## DATA EXCERPTS:
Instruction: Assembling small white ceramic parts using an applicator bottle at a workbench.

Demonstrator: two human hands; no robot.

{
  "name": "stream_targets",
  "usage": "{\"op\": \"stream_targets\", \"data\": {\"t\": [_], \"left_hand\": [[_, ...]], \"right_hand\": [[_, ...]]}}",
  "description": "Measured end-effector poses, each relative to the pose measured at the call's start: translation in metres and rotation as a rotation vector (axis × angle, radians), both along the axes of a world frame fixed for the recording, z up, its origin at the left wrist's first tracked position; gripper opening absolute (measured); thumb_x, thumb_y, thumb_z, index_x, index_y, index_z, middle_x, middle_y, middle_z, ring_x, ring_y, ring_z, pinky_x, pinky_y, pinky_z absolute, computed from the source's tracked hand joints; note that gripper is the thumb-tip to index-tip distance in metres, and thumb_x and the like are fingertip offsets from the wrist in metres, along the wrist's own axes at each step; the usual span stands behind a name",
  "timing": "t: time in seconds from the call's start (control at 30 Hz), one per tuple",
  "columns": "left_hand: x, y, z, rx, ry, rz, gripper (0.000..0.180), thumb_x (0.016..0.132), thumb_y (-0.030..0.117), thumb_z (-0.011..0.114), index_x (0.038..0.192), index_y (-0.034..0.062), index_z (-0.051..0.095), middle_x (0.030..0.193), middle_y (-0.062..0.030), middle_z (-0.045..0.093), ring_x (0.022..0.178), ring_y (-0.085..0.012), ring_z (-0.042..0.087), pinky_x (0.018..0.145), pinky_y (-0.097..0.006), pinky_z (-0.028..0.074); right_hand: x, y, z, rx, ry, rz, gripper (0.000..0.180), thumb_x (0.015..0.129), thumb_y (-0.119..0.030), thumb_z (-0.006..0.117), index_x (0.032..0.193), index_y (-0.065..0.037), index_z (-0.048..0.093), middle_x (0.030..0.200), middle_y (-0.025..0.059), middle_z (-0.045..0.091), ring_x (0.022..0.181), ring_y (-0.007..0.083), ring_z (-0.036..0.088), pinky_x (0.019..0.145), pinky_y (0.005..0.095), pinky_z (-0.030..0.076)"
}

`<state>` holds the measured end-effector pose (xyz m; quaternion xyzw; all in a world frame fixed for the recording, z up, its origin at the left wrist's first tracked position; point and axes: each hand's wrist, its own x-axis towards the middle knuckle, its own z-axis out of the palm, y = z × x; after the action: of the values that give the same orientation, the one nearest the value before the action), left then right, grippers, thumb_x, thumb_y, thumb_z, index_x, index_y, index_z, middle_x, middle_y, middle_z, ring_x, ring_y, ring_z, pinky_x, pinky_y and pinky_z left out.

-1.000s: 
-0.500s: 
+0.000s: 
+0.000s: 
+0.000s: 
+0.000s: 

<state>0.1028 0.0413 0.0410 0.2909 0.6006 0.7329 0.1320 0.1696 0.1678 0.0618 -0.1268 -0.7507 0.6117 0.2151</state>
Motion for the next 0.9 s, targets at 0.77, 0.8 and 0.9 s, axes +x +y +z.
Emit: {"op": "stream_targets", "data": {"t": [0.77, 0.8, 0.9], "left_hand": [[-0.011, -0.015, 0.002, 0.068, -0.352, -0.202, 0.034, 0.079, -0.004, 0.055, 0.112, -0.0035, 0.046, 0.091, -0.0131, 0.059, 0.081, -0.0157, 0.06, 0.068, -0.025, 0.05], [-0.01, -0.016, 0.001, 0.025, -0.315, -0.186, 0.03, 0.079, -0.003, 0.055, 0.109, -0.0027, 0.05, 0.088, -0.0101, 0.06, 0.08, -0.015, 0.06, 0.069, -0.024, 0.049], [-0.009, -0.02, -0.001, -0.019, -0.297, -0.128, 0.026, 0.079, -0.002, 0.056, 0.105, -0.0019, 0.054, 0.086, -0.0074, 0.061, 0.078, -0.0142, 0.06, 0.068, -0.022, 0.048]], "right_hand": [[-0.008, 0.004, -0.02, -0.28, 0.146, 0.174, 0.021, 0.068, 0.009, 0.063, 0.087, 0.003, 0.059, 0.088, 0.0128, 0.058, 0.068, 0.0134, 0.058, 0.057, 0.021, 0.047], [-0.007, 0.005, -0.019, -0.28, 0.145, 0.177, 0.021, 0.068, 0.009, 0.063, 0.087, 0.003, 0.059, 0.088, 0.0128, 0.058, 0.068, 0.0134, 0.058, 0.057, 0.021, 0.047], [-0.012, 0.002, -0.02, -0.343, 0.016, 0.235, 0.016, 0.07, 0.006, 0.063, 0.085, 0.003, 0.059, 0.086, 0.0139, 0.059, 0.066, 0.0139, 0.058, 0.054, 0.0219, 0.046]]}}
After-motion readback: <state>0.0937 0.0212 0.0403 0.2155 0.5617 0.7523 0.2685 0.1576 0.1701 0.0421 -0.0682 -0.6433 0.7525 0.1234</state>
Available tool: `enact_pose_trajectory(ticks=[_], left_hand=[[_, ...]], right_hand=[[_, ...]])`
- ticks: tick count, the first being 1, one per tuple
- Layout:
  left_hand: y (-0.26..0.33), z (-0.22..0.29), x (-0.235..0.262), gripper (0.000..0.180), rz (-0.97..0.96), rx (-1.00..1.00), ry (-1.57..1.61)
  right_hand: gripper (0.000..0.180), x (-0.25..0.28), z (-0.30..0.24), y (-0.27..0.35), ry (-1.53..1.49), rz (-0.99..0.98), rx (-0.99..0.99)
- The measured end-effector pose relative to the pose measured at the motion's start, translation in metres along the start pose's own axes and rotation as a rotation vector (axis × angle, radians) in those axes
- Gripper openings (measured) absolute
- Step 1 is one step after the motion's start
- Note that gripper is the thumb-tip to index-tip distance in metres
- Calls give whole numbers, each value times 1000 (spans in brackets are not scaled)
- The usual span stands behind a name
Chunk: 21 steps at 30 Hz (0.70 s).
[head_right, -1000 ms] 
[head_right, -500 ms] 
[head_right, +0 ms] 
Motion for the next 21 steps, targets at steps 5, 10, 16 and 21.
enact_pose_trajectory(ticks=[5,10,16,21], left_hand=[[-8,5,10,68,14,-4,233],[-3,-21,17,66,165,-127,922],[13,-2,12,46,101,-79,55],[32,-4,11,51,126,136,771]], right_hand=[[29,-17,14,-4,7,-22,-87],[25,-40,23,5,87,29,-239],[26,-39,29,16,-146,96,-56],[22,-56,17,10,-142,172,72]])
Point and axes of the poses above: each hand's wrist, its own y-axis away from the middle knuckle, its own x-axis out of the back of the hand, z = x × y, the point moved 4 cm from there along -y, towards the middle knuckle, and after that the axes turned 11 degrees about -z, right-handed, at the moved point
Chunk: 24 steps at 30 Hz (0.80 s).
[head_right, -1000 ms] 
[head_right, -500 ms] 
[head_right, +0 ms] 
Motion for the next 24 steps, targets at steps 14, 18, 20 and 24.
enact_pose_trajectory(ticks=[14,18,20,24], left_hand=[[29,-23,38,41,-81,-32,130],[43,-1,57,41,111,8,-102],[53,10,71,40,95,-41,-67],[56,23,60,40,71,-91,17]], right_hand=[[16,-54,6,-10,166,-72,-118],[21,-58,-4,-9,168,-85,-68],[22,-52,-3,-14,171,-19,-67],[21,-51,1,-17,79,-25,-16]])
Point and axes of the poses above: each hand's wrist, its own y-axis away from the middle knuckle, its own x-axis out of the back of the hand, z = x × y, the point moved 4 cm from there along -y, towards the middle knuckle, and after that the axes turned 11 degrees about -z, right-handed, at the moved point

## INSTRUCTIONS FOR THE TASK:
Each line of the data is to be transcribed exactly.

## EXERCISE OUTPUT:
Instruction: Assembling small white ceramic parts using an applicator bottle at a workbench.

Demonstrator: two human hands; no robot.

{
  "name": "stream_targets",
  "usage": "{\"op\": \"stream_targets\", \"data\": {\"t\": [_], \"left_hand\": [[_, ...]], \"right_hand\": [[_, ...]]}}",
  "description": "Measured end-effector poses, each relative to the pose measured at the call's start: translation in metres and rotation as a rotation vector (axis × angle, radians), both along the axes of a world frame fixed for the recording, z up, its origin at the left wrist's first tracked position; gripper opening absolute (measured); thumb_x, thumb_y, thumb_z, index_x, index_y, index_z, middle_x, middle_y, middle_z, ring_x, ring_y, ring_z, pinky_x, pinky_y, pinky_z absolute, computed from the source's tracked hand joints; note that gripper is the thumb-tip to index-tip distance in metres, and thumb_x and the like are fingertip offsets from the wrist in metres, along the wrist's own axes at each step; the usual span stands behind a name",
  "timing": "t: time in seconds from the call's start (control at 30 Hz), one per tuple",
  "columns": "left_hand: x, y, z, rx, ry, rz, gripper (0.000..0.180), thumb_x (0.016..0.132), thumb_y (-0.030..0.117), thumb_z (-0.011..0.114), index_x (0.038..0.192), index_y (-0.034..0.062), index_z (-0.051..0.095), middle_x (0.030..0.193), middle_y (-0.062..0.030), middle_z (-0.045..0.093), ring_x (0.022..0.178), ring_y (-0.085..0.012), ring_z (-0.042..0.087), pinky_x (0.018..0.145), pinky_y (-0.097..0.006), pinky_z (-0.028..0.074); right_hand: x, y, z, rx, ry, rz, gripper (0.000..0.180), thumb_x (0.015..0.129), thumb_y (-0.119..0.030), thumb_z (-0.006..0.117), index_x (0.032..0.193), index_y (-0.065..0.037), index_z (-0.048..0.093), middle_x (0.030..0.200), middle_y (-0.025..0.059), middle_z (-0.045..0.091), ring_x (0.022..0.181), ring_y (-0.007..0.083), ring_z (-0.036..0.088), pinky_x (0.019..0.145), pinky_y (0.005..0.095), pinky_z (-0.030..0.076)"
}

`<state>` holds the measured end-effector pose (xyz m; quaternion xyzw; all in a world frame fixed for the recording, z up, its origin at the left wrist's first tracked position; point and axes: each hand's wrist, its own x-axis towards the middle knuckle, its own z-axis out of the palm, y = z × x; after the action: of the values that give the same orientation, the one nearest the value before the action), left then right, grippers, thumb_x, thumb_y, thumb_z, index_x, index_y, index_z, middle_x, middle_y, middle_z, ring_x, ring_y, ring_z, pinky_x, pinky_y and pinky_z left out.

-1.000s: 
-0.500s: 
+0.000s: 
+0.000s: 
+0.000s: 
+0.000s: 

<state>0.1028 0.0413 0.0410 0.2909 0.6006 0.7329 0.1320 0.1696 0.1678 0.0618 -0.1268 -0.7507 0.6117 0.2151</state>
Motion for the next 0.9 s, targets at 0.77, 0.8 and 0.9 s, axes +x +y +z.
Emit: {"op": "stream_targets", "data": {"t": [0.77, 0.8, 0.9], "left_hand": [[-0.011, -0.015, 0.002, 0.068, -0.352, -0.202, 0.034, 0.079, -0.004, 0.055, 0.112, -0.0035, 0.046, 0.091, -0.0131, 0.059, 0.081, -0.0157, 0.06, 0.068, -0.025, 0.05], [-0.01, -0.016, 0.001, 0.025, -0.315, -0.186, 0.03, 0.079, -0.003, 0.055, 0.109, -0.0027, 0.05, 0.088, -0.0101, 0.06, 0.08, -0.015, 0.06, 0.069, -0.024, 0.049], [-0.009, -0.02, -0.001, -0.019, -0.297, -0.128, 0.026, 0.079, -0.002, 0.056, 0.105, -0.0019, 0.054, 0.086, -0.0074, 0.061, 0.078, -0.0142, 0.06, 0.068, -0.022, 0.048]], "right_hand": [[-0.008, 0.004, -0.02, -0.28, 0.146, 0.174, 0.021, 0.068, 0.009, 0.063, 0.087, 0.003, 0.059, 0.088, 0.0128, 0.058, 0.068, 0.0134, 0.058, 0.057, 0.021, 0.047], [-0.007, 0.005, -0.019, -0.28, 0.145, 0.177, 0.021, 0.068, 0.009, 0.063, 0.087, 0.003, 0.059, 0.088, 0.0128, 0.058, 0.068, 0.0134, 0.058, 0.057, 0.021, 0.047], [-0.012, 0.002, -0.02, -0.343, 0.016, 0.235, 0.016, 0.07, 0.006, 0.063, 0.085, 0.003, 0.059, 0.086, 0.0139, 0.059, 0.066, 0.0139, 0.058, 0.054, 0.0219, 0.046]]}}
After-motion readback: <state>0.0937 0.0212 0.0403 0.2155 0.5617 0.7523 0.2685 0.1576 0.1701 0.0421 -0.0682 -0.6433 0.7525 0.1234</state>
Available tool: `enact_pose_trajectory(ticks=[_], left_hand=[[_, ...]], right_hand=[[_, ...]])`
- ticks: tick count, the first being 1, one per tuple
- Layout:
  left_hand: y (-0.26..0.33), z (-0.22..0.29), x (-0.235..0.262), gripper (0.000..0.180), rz (-0.97..0.96), rx (-1.00..1.00), ry (-1.57..1.61)
  right_hand: gripper (0.000..0.180), x (-0.25..0.28), z (-0.30..0.24), y (-0.27..0.35), ry (-1.53..1.49), rz (-0.99..0.98), rx (-0.99..0.99)
- The measured end-effector pose relative to the pose measured at the motion's start, translation in metres along the start pose's own axes and rotation as a rotation vector (axis × angle, radians) in those axes
- Gripper openings (measured) absolute
- Step 1 is one step after the motion's start
- Note that gripper is the thumb-tip to index-tip distance in metres
- Calls give whole numbers, each value times 1000 (spans in brackets are not scaled)
- The usual span stands behind a name
Chunk: 21 steps at 30 Hz (0.70 s).
[head_right, -1000 ms] 
[head_right, -500 ms] 
[head_right, +0 ms] 
Motion for the next 21 steps, targets at steps 5, 10, 16 and 21.
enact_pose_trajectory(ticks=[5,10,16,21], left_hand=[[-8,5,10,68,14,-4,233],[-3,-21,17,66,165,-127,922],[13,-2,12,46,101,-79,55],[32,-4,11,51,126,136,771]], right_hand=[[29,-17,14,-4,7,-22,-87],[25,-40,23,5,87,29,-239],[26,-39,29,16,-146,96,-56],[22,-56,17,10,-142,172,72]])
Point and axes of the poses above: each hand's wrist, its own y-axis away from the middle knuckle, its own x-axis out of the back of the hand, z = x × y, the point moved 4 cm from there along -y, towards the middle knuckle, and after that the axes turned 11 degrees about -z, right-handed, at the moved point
Chunk: 24 steps at 30 Hz (0.80 s).
[head_right, -1000 ms] 
[head_right, -500 ms] 
[head_right, +0 ms] 
Motion for the next 24 steps, targets at steps 14, 18, 20 and 24.
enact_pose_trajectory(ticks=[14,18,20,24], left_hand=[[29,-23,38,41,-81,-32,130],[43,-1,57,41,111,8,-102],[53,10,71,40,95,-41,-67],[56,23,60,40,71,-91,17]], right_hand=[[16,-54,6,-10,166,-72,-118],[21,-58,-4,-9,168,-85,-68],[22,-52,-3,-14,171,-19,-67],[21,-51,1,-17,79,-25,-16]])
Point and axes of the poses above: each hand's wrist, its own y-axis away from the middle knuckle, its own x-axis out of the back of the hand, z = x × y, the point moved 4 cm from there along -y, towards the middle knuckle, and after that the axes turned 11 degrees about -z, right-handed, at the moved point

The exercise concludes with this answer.